Formatting - bold, italic, strikethrough, underline, sub/superscript, inline code, highlight, and text color, with faithful handling of style-inherited and character-style run properties.

Output targeting - one input, tuned output: GitHub Flavored Markdown or strict CommonMark, with switchable conventions for tables, underline, images (Obsidian / Pandoc sizing), definition lists, and ordered-list markers.

Math - OMML equations are extracted with a readable text fallback, or routed through your own OMML-to-LaTeX converter via a hook.

Metadata - document properties (docProps/core.xml and docProps/custom.xml) are always parsed, and can optionally be emitted as a Pandoc-style YAML front matter block.

Extensible - rewrite links and image targets, transform or drop blocks and inlines, collect warnings, and reach the full IR - all without forking.

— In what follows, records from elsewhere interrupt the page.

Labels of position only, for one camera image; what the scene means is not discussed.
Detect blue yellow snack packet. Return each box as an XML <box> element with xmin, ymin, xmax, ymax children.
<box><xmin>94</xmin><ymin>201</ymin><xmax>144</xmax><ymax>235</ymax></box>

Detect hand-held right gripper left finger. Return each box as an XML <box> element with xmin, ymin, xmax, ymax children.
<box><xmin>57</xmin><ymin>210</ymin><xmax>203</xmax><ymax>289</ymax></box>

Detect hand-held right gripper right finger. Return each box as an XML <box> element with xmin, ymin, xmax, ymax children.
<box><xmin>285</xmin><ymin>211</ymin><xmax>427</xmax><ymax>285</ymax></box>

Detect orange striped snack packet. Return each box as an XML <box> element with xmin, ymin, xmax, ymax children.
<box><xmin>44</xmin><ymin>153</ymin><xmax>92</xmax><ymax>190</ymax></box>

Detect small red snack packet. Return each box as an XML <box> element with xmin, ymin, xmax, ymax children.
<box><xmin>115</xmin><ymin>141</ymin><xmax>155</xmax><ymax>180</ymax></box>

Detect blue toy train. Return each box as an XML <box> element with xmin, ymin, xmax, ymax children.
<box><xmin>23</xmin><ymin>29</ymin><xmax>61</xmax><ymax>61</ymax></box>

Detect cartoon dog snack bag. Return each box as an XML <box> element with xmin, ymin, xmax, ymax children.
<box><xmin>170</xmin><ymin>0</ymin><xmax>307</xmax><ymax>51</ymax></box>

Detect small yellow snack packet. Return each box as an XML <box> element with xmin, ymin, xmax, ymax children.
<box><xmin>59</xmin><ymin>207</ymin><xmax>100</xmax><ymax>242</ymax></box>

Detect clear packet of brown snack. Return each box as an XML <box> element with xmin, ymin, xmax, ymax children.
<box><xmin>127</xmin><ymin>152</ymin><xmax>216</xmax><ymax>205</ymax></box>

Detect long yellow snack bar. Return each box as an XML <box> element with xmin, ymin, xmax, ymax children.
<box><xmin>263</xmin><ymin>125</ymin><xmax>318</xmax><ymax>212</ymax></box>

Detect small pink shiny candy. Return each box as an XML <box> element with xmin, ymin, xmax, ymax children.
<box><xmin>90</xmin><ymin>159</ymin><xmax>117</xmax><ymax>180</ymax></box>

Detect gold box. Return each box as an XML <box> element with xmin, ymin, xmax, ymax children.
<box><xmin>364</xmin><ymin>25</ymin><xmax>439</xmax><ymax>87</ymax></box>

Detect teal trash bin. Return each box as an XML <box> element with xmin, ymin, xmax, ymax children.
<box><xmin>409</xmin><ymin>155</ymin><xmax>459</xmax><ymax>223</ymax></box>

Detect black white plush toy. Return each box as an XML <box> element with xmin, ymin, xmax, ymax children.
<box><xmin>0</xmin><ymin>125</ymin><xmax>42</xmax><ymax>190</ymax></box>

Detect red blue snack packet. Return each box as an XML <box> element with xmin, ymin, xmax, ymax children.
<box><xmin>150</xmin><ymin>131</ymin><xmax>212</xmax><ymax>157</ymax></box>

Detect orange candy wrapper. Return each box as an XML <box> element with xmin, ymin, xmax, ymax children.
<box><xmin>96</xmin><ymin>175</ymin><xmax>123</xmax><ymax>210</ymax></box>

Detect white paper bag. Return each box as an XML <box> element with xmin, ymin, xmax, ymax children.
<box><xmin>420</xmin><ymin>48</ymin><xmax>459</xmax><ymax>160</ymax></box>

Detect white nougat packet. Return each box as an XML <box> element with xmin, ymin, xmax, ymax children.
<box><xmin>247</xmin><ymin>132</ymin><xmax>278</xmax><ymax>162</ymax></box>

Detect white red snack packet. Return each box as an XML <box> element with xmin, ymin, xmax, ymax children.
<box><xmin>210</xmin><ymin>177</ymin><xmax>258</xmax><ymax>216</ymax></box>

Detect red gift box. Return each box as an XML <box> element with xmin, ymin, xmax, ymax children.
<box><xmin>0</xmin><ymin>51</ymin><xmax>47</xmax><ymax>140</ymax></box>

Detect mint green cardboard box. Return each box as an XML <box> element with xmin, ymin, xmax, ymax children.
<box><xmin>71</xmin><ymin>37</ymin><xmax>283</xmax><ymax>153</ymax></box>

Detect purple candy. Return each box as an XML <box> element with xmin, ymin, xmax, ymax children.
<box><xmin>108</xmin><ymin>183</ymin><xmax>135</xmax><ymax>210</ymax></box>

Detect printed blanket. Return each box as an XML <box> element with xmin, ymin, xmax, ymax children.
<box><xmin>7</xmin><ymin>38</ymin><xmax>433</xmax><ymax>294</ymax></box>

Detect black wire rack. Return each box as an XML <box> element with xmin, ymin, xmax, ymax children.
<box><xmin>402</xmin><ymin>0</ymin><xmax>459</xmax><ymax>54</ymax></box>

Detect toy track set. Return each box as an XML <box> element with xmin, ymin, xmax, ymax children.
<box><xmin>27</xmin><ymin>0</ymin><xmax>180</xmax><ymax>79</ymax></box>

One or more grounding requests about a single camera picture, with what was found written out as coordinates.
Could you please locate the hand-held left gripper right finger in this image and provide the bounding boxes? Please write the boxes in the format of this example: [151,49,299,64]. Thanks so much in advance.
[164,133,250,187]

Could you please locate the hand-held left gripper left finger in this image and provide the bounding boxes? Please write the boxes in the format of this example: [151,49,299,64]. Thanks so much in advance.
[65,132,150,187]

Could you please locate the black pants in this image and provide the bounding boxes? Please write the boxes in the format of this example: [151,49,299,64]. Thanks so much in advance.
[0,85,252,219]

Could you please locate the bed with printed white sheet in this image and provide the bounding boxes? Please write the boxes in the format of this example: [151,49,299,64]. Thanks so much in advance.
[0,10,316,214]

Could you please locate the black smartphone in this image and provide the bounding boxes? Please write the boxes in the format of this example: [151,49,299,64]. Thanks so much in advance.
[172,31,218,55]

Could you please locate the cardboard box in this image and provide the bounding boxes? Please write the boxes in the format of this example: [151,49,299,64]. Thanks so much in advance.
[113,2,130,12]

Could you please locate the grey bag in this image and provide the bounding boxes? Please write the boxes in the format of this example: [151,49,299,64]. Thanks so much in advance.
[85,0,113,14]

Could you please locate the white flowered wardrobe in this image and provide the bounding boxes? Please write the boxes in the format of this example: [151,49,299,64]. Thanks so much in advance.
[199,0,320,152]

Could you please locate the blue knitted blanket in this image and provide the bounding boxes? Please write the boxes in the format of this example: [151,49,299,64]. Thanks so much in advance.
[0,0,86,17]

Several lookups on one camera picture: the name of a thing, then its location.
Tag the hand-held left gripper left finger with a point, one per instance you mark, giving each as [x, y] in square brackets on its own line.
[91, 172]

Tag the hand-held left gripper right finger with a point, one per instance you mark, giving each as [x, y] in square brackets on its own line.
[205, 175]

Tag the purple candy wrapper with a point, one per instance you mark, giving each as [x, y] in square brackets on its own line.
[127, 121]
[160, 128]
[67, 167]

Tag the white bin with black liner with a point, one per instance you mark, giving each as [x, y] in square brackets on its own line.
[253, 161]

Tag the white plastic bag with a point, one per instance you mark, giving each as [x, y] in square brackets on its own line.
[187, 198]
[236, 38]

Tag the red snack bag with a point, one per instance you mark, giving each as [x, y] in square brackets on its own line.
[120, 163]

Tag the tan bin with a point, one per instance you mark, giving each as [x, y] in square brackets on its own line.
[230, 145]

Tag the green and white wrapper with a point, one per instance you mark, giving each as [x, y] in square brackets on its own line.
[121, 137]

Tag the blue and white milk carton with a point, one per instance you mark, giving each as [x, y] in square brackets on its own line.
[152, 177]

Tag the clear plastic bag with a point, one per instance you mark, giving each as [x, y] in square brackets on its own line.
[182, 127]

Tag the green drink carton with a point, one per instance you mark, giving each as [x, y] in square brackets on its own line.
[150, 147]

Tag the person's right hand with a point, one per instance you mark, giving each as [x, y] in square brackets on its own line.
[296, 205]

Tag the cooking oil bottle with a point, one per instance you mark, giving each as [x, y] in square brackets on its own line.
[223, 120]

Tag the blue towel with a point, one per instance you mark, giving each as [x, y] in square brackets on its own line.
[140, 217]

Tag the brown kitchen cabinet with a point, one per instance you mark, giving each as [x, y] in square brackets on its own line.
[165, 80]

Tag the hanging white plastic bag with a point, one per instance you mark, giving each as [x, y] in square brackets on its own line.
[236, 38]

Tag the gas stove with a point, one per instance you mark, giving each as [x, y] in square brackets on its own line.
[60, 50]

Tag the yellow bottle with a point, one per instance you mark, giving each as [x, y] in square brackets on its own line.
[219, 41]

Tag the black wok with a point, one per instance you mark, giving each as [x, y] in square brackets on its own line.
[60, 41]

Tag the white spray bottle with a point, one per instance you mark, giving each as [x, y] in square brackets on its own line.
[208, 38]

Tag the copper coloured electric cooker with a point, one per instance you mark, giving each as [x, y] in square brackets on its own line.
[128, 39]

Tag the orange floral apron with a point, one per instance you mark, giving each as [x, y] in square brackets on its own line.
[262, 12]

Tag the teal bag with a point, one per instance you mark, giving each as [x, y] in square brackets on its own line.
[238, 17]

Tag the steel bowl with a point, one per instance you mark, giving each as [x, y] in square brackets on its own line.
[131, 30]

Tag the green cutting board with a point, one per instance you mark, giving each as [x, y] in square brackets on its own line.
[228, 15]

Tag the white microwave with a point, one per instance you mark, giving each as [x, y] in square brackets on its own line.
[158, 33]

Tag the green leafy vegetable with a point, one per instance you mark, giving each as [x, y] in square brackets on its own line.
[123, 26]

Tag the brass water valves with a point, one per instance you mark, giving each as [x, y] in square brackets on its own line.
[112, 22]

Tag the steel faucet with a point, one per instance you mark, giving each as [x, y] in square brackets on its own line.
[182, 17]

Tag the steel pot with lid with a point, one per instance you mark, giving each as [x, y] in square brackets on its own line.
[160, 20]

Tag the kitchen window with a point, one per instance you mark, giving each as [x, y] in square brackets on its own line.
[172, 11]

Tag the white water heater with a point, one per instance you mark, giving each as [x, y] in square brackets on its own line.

Safe - malformed archives, non-DOCX ZIPs, and missing parts degrade to partial output and warnings instead of crashing (opt into strict mode to throw instead).

Install #

dart pub add docx_to_markdown
# Flutter:
flutter pub add docx_to_markdown

Or add it to your pubspec.yaml:

dependencies:
  docx_to_markdown: ^0.1.0

Quick start #

import 'dart:io';
import 'package:docx_to_markdown/docx_to_markdown.dart';

Future<void> main() async {
  // The converter works on bytes, so load the file however you like.
  final bytes = await File('document.docx').readAsBytes();

  // Defaults: GitHub Flavored Markdown, footnotes on, tables auto.
  final markdown = await DocxConverter(bytes).convert();

  print(markdown);
}

By default, DocxConverter never touches the disk or network - you supply the bytes, and it returns a Markdown String. Disk image extraction happens only when you pass imageOutputDirectory. Invalid input (empty bytes or a non-ZIP file) throws a DocxPackageException.

Configuration #

Pass a DocxToMarkdownConfig to control the output. Every option has a sensible default, so override only what you need:

final config = DocxToMarkdownConfig(
  flavor: MarkdownFlavor.gfm,            // or .commonmark
  tableMode: TableMode.auto,             // pipes for simple tables, HTML for complex
  extractImages: true,
  imageSizeMode: ImageSizeMode.obsidian, // ![alt](img.png =300x200)
  includeComments: false,
  metadataMode: MetadataMode.yamlFrontMatter,
  trackChangesMode: TrackChangesMode.showDeletionsAsStrikethrough,

  // Map your template's custom paragraph styles onto Markdown constructs.
  paragraphStyleOverrides: {
    'CodeExample': ParagraphStyleOverride(isCodeBlock: true, codeLanguage: 'dart'),
    'Callout': ParagraphStyleOverride(isQuote: true),
    'ChapterTitle': ParagraphStyleOverride(headingLevel: 1),
  },
);

final converter = DocxConverter(bytes, config: config);

// On VM/native platforms, provide a directory to write extracted images.
final markdown = await converter.convert(imageOutputDirectory: 'assets/images');

Configs are immutable; use config.copyWith(...) to derive variants.

Web image handling #

On Flutter web or browser tests, pass bytes from your picker/uploader and use imageAssetSink to decide where image bytes go. The returned string becomes the Markdown image source:

final exportedImages = <DocxImageAsset>[];

final markdown = await DocxConverter(bytes).convert(
  imageAssetSink: (asset) {
    exportedImages.add(asset);
    return 'images/${asset.suggestedFilename}';
  },
);

The sink receives the image package path, suggested filename, MIME type, and bytes. It can return a Blob URL, upload URL, app-local key, data URI, or any source your Markdown renderer understands. Return null or an empty string to skip one image.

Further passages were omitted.